Recorded information ▸
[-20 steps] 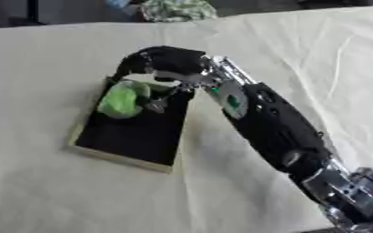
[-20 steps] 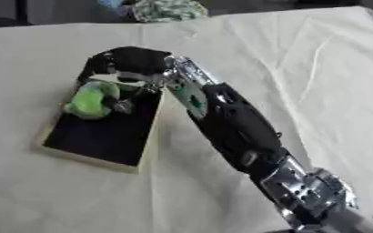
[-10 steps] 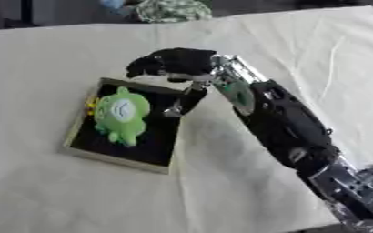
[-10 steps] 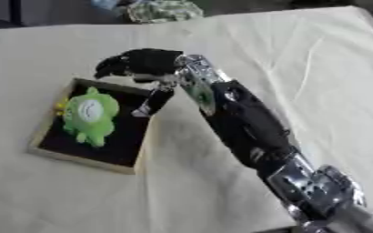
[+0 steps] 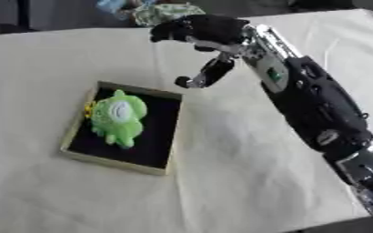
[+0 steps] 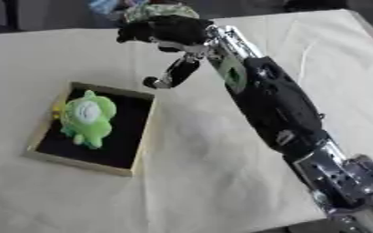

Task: Pick up objects on the table and place them in the box.

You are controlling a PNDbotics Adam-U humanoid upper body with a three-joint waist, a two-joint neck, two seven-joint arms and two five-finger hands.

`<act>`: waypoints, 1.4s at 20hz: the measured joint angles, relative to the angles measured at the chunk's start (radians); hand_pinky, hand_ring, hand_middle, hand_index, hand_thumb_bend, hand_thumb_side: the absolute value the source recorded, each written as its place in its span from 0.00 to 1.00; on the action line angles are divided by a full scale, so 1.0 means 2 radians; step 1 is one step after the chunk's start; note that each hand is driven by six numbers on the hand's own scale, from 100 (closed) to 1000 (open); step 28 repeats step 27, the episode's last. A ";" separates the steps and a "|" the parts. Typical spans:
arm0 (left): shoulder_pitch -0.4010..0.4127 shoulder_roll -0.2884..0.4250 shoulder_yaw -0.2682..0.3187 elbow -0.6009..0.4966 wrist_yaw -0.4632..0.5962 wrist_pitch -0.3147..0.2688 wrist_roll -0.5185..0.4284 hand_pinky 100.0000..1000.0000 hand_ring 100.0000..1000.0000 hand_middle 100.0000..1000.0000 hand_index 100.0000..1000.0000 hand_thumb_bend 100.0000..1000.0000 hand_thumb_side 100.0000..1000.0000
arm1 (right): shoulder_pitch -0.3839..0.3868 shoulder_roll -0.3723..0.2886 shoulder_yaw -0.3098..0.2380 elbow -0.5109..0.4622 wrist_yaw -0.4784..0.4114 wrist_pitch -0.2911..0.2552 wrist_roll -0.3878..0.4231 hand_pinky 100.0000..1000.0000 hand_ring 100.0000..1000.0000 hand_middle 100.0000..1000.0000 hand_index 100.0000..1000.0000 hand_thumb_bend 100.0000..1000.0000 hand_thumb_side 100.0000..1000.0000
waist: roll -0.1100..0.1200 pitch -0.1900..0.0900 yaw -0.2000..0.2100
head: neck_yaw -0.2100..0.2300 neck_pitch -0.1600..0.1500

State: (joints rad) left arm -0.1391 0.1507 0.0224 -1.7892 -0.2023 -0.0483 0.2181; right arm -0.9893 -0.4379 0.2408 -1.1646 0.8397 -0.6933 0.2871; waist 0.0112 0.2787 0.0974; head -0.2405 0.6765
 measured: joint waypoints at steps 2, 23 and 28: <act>0.000 0.000 0.000 0.000 0.000 0.000 0.000 0.71 0.71 0.73 0.82 0.00 0.88 | 0.002 -0.006 -0.010 -0.018 -0.012 0.001 -0.008 0.85 0.82 0.87 0.95 0.19 0.20 | 0.001 -0.001 -0.004 | 0.003 0.000; 0.003 -0.004 -0.010 0.007 0.005 -0.003 -0.006 0.71 0.71 0.73 0.82 0.00 0.89 | 0.215 -0.012 -0.111 -0.245 -0.182 0.153 -0.161 0.78 0.79 0.78 0.91 0.00 0.18 | 0.016 0.000 -0.049 | 0.085 0.000; 0.003 -0.005 -0.013 0.009 0.007 -0.003 -0.006 0.71 0.71 0.72 0.82 0.00 0.89 | 0.268 0.002 -0.133 -0.286 -0.217 0.187 -0.165 0.78 0.79 0.77 0.91 0.00 0.21 | 0.015 0.001 -0.053 | 0.100 0.002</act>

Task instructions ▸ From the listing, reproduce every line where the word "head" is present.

Exercise output ▸
head: neck_yaw -0.2100..0.2300 neck_pitch -0.1600..0.1500
State: (joints rad) left arm -0.1391 0.1507 0.0224 -1.7892 -0.2023 -0.0483 0.2181; right arm -0.9893 -0.4379 0.2408 -1.1646 0.8397 -0.6933 0.2871; waist 0.0112 0.2787 0.0974; head -0.2405 0.6765

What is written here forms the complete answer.